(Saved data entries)

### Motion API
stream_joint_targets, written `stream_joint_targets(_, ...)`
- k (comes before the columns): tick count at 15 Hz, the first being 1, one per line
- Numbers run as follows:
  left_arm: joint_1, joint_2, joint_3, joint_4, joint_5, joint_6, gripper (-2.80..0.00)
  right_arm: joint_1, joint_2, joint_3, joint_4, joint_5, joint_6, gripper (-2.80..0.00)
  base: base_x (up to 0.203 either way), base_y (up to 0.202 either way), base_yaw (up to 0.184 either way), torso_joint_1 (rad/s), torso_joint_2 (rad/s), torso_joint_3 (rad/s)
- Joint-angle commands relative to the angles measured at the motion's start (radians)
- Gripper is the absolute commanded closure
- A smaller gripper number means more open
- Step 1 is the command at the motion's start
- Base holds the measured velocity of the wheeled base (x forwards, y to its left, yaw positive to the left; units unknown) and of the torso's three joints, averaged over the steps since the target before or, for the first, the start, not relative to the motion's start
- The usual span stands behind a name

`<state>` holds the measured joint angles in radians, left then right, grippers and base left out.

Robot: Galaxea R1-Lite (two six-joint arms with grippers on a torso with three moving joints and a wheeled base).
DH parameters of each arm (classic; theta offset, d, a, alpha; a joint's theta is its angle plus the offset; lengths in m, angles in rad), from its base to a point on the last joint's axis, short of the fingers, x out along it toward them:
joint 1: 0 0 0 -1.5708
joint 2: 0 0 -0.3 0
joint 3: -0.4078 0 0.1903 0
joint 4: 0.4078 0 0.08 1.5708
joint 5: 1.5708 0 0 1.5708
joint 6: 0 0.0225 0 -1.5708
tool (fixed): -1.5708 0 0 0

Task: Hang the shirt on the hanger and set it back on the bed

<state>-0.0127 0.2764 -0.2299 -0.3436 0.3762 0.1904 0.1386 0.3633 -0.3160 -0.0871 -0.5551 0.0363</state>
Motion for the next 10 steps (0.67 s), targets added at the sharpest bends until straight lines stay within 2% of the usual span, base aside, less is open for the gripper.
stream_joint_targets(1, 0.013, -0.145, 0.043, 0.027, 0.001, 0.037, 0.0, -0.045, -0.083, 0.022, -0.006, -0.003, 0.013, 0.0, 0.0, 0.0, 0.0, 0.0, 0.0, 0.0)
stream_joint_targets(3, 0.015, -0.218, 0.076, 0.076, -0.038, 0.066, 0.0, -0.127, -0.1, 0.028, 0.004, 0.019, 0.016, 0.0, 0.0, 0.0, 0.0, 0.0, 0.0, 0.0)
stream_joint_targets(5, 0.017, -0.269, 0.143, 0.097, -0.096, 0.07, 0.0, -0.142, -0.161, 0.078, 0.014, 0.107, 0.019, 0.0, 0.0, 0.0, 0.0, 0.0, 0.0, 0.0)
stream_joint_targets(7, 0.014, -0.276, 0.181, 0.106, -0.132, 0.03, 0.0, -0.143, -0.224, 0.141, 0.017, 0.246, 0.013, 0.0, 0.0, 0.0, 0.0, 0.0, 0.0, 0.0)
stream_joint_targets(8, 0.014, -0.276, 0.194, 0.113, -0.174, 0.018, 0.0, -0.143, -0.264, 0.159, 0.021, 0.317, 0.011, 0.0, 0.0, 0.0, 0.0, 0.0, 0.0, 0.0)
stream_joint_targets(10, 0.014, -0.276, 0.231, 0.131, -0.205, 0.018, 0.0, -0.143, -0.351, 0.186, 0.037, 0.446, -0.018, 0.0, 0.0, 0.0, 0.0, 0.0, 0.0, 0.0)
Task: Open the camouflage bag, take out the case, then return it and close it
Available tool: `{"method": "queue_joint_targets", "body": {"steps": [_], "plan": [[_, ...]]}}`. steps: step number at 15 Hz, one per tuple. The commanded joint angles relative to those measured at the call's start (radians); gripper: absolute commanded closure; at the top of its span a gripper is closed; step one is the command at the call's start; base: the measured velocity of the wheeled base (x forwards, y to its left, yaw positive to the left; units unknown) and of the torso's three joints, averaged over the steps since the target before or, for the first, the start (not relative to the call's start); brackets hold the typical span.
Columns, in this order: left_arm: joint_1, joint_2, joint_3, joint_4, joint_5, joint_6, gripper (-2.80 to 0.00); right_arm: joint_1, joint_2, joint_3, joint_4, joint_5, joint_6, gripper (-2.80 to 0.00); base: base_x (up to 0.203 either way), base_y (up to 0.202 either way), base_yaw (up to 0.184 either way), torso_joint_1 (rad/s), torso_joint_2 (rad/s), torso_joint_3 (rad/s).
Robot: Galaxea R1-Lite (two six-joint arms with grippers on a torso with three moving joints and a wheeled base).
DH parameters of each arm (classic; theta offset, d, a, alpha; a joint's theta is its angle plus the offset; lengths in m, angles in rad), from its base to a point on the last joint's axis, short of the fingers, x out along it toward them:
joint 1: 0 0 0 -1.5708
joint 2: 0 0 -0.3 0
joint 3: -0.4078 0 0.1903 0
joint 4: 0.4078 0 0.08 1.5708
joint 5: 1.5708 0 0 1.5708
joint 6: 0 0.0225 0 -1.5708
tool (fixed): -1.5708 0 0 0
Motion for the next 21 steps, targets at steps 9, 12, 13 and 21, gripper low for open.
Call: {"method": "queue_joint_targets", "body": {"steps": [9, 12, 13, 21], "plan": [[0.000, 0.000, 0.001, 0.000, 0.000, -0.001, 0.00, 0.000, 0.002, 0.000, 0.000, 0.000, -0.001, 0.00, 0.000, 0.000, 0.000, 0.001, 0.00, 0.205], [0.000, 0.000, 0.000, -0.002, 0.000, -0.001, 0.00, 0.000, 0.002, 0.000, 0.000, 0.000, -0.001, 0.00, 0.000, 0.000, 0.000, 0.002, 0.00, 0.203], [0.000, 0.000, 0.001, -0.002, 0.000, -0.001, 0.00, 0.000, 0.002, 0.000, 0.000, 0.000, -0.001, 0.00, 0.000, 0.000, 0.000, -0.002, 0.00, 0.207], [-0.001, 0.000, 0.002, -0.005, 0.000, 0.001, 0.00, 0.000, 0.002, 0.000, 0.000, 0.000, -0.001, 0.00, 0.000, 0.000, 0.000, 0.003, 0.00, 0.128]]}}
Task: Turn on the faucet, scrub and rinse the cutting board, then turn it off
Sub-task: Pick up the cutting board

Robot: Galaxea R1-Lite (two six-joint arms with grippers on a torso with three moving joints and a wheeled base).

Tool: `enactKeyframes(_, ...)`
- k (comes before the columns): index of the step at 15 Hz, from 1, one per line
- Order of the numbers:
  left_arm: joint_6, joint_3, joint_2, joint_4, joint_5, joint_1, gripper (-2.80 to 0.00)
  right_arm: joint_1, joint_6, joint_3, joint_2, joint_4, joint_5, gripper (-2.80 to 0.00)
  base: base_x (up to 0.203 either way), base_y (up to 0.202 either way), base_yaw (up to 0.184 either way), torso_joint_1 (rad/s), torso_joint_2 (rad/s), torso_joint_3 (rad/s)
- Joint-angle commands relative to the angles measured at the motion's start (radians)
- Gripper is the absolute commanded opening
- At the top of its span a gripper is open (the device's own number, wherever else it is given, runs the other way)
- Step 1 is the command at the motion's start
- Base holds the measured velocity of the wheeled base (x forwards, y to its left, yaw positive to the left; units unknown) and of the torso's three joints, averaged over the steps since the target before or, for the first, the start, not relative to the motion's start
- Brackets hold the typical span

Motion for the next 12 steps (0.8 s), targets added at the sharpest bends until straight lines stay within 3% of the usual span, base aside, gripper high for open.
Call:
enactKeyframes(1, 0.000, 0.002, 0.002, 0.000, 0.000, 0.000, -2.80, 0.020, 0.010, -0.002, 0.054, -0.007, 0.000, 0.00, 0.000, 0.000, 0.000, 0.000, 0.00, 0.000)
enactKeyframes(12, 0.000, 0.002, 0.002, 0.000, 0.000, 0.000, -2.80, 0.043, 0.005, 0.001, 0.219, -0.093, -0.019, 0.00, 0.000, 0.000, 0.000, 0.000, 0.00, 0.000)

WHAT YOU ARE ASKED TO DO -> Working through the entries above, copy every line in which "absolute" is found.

COMPLETED TASK ->
- Gripper is the absolute commanded closure
Available tool: `{"method": "queue_joint_targets", "body": {"steps": [_], "plan": [[_, ...]]}}`. steps: step number at 15 Hz, one per tuple. The commanded joint angles relative to those measured at the call's start (radians); gripper: absolute commanded closure; at the top of its span a gripper is closed; step one is the command at the call's start; base: the measured velocity of the wheeled base (x forwards, y to its left, yaw positive to the left; units unknown) and of the torso's three joints, averaged over the steps since the target before or, for the first, the start (not relative to the call's start); brackets hold the typical span.
- Gripper is the absolute commanded opening

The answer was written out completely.